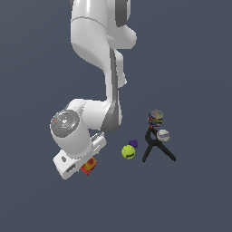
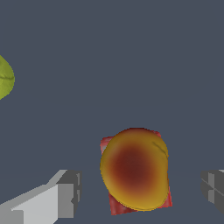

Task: Pick up a designated object from a clutter of objects.

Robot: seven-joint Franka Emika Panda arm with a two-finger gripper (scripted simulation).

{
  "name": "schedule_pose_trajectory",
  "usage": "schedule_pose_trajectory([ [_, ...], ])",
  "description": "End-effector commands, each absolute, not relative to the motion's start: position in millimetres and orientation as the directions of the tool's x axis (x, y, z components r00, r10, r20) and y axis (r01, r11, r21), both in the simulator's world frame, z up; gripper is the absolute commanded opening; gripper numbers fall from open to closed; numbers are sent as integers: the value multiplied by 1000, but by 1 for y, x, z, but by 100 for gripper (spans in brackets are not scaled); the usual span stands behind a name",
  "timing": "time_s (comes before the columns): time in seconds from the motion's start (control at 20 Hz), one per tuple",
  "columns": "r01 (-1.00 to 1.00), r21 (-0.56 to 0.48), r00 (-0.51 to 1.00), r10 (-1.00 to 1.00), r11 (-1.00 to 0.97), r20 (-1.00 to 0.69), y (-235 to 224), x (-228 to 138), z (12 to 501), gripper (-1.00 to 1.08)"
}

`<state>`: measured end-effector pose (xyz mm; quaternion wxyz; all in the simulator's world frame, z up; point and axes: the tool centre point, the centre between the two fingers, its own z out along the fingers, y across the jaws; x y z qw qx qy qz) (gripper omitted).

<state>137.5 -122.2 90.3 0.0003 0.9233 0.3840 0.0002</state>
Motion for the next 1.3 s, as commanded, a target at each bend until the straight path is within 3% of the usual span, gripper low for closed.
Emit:
schedule_pose_trajectory([
  [0.0,710,0,704,710,-704,0,-122,137,76,100],
  [0.4,711,0,703,711,-703,0,-122,138,64,100],
  [0.45,711,0,703,711,-703,0,-122,138,64,-100],
  [1.25,710,-1,704,710,-704,-1,-117,135,70,-100],
])
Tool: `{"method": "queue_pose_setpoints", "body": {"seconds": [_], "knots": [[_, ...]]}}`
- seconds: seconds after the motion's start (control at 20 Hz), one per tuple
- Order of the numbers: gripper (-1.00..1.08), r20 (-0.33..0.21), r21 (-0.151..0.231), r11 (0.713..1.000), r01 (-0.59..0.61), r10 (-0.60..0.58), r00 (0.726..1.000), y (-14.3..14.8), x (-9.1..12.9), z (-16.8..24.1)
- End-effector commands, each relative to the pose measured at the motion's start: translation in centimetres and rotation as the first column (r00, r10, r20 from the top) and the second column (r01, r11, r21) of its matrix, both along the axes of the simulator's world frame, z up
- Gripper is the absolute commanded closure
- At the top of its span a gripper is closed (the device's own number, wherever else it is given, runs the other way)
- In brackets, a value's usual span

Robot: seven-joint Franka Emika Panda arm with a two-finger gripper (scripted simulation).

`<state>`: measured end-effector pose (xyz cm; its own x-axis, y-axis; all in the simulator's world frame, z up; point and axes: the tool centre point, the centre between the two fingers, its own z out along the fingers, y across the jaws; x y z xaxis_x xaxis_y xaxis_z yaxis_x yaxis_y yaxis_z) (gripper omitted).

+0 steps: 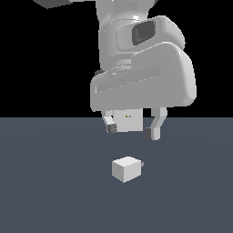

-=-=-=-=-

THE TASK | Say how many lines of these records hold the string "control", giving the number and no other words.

ANSWER SECTION | 2